I know that 2% error might be too much for certain applications, but without knowing the application, in general, 2% error can be considered to be not too bad, and at this stage I’d have a look at the satisficing metrics, before I continue further with reducing the avoidable bias.
In general, if it is not trivial to check satisficing metrics for your model (e.g. you need to port the model into target devices and check the memory consumption),
at what stage would you do this check?
I think your question isn’t about whether “Porting the code to the target devices” should be chosen as a correct answer in the quiz or not, but your question is more about when to do that action.
First, why do we want to do that action? Here are 2 possibilities:
We want to know if real-world data is different from our training data, because “porting” means we will collect additional data
We want to verify our performance metrics with real-world data.

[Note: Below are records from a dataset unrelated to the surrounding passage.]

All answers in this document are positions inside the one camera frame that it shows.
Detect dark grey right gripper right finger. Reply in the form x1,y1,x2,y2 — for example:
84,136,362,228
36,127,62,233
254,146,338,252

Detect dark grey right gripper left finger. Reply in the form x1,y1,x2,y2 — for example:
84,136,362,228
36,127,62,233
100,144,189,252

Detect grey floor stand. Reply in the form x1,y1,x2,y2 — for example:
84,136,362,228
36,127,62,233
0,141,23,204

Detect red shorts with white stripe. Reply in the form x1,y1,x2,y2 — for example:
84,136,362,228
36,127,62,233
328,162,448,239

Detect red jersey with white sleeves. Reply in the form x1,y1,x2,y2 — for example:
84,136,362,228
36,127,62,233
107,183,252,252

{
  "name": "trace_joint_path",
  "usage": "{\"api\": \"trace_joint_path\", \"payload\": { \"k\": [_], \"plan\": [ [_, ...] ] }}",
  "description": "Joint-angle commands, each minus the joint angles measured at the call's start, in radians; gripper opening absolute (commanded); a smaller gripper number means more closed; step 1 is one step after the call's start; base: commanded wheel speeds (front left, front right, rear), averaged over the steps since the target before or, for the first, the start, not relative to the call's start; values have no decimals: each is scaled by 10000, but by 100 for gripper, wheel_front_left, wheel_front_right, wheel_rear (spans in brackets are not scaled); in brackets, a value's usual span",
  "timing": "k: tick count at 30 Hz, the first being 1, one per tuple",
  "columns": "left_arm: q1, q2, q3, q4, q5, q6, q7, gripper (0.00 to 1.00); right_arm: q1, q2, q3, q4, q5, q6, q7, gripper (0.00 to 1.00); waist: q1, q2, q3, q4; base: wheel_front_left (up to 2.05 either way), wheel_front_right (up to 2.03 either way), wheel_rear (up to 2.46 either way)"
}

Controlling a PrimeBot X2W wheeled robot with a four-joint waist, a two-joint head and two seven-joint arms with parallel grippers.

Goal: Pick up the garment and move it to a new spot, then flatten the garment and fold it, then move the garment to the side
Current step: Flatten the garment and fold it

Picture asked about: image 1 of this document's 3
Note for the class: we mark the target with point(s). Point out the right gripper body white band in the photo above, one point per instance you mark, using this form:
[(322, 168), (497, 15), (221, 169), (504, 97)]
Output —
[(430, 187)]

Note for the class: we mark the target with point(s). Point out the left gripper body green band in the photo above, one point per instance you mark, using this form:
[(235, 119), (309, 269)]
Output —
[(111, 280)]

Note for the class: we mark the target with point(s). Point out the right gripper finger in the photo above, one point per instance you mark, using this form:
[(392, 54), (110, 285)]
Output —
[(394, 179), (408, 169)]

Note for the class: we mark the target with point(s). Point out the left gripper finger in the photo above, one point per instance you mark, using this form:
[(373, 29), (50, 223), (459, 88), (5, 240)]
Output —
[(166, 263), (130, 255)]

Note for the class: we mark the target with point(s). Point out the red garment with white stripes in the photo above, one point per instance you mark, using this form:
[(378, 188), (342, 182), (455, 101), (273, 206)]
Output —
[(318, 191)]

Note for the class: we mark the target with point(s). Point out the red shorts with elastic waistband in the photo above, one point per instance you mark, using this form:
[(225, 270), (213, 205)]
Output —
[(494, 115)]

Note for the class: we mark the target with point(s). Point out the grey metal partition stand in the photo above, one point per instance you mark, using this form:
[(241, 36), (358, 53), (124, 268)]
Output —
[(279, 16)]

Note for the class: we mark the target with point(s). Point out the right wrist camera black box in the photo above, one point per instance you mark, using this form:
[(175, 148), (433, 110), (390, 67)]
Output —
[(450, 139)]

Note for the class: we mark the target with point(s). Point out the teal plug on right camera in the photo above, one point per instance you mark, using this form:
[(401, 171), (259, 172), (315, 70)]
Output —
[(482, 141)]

For (1), I think it is good to start scheduling regular tests once a model is ready, because it is dangeous to lock ourselves in a room from the real-world. If something changes, we need to know it and we need enough time to react to it. It is also a good way to keep reporting our progress.
For (2), that will be after we have a mature model, and that will be both before and after we deliver our model to the client.
The timing for real-world tests I discussed above can overlap, but the scale of those tests can be different. It really depends on the resources we have and what kind of problems we will come across over the course of development and delivery.
I think the 1st aspect is also important, thanks for discussing that one.
I was mainly considering the 2nd aspect, and especially those satisficing metrics:
Satisficing metrics (constraints) would affect the next actions we can take to improve the optimizing metrics.
E.g. if we are already (close to) violating the 10 MB memory constraint, than we wouldn’t train a bigger model.
So, I think if I have such a memory constraint, and if I consider e.g. training a deeper network, at any stage, I’d check the memory size of my model.
Nevertheless, I also think, in most cases porting the code would not be needed for this evaluation.
I guess in most cases we can just check the memory consumption in the development system, which is trivial and simple. Only if the expected memory consumption in target system is close to the satisficing constraints, then we can port the code to target devices and do the exact evaluation in target devices.
This is also just brainstorming motivated by the Quiz question.
Actually, I would try some models > 10MB at least myself, because I want to know how much I need to trade off for the required performance. I think we need that number in our pocket. Of course, we should also look into other solutions that doesn’t or does compromise the 10MB line
Yes, that’s true, it would always be nice to know, if not necessary, how much of accuracy we compromise because of a 10 MB constraint.
So, I would also try models > 10MB, if I have time to do so. But, I would prioritise trying models that fulfil the 10MB constraint.